NIS2 introduces stricter compliance requirements, including mandatory initial incident notification within 24 hours, and specific risk management obligations in areas like vulnerability handling, encryption, and supply chain security, the latter of which wasn’t an explicit requirement in NIS.

Those who falter face serious penalties; EEs could pay up to €10m (£8.6m) or 2% of global revenue, while IEs could fork over up to €7m or 1.4% of global revenue. Notably, NIS2 includes personal liability provisions, enabling authorities to suspend directors and senior managers from duty.

Some sectors could try harder

While NIS2 is designed to help protect the broader community, research suggests that many organisations are handling compliance very well. The EU Agency for Cybersecurity (ENISA) recently studied the maturity levels of organisations across different sectors and sub-sectors in the EU.

“Some sectors grapple with legacy equipment that is a barrier to change”

The results were concerning, placing six industries in what it called the “risk zone”. The criticality score for these sectors was higher than their cybersecurity maturity score. The latter was relatively low, ranking in the lower half among all sectors.

Those on the naughty list were ICT service management, health, gas, maritime, public administration, and space.

Other sectors also scored low on the cybersecurity maturity scale but ENISA viewed them as less critical to society. For example, waste water was the least mature, but also had the lowest criticality score. It’s worth noting, though, that the waste water management sector’s criticality score almost outweighed its maturity score.

A lack of awareness

The inclusion of six critical infrastructure sectors or sub-sectors in ENISA’s risk zone is a significant shortcoming at a time when the EU is doing its best to bolster cybersecurity across the board. This isn’t the only research to highlight problems.

A survey of 200 senior cybersecurity executives conducted last year by cybersecurity consultancy Green Raven found 10% of companies admitting that they were not compliant by the October 17 2024 deadline. In fact, over a fifth of senior cybersecurity professionals at large UK firms were unsure whether NIS2 even applied to them.

“I’d say there’s been a belated awareness and level of compliance across the EU in terms of NIS2″ Sarah Pearce

“Generally speaking, I’d say there’s been a belated awareness and level of compliance across the EU in terms of NIS2,” says Sarah Pearce, partner at legal firm Hunton Andrews Kurth.

Those who falter are likely to be affected.
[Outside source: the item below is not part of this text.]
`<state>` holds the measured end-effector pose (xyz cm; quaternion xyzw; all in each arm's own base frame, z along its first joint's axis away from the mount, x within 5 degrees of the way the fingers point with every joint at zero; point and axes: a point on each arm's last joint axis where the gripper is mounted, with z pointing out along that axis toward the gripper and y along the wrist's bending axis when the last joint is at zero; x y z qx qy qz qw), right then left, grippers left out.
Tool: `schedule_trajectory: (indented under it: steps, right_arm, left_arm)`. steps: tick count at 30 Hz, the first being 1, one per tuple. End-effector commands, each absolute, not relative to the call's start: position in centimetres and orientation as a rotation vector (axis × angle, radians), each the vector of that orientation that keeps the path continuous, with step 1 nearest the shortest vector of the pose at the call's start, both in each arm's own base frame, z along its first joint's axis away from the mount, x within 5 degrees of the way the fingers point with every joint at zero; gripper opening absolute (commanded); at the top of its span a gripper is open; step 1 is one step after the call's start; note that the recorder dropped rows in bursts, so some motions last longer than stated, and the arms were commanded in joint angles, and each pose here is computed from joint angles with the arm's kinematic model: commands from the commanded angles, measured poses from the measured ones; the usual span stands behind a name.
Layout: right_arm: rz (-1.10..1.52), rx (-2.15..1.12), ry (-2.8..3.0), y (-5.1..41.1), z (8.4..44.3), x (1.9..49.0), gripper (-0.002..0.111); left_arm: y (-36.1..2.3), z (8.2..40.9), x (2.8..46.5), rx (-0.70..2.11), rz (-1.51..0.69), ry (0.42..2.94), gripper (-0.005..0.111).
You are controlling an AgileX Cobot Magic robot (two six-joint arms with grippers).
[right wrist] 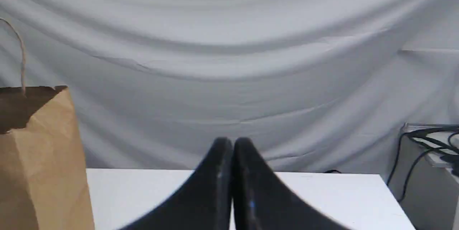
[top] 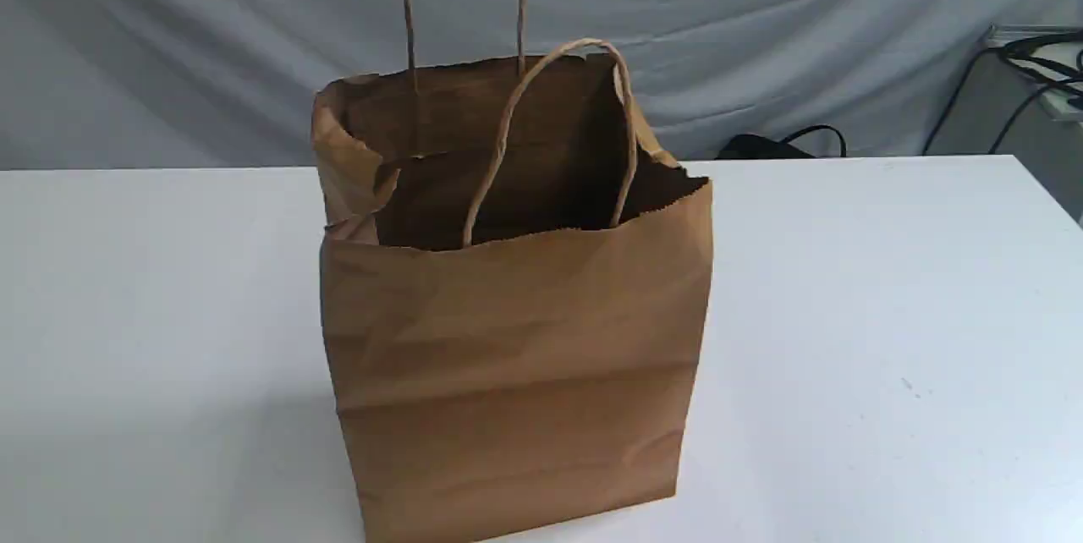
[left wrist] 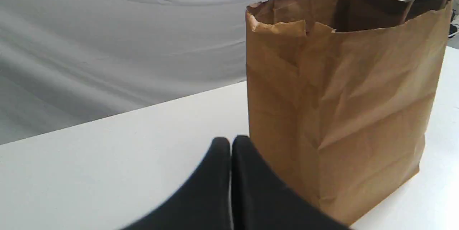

Zscaler has previously pointed out that not only does the directive cover over 160,000 organisations in the EU, but it also affects any company in the world providing services to those organisations.

“Eventually, failure to be compliant is going to significantly impact the ability of these organisations to do business in Europe,” says Green Raven’s CEO Morten Mjels.

Many aren’t used to strict regulation

So what’s the holdup? ENISA suggests that many industries in the directive’s expanded scope that haven’t had to grapple with strict regulation before are at a disadvantage. Some, like electricity, are more likely to be subject to existing cybersecurity policy frameworks than others, and get more support and oversight from regulatory agencies. This often stems from greater political scrutiny.

“I think it’s fair to say that those organisations within sectors that have had incident reporting requirements and the like and that are regulated are fairly well prepared,” Pearce says. “I’m thinking here about banking and telecoms, for example.”

Some sectors also grapple with legacy equipment that is a barrier to change, point out experts.

“Many sectors rely on operational technology systems that were not designed with modern cybersecurity threats in mind,” says Tim Wright, partner at legal firm Fladgate. “Securing these systems while maintaining operational continuity is a major hurdle, compounded by lack of resources or skilled personnel.”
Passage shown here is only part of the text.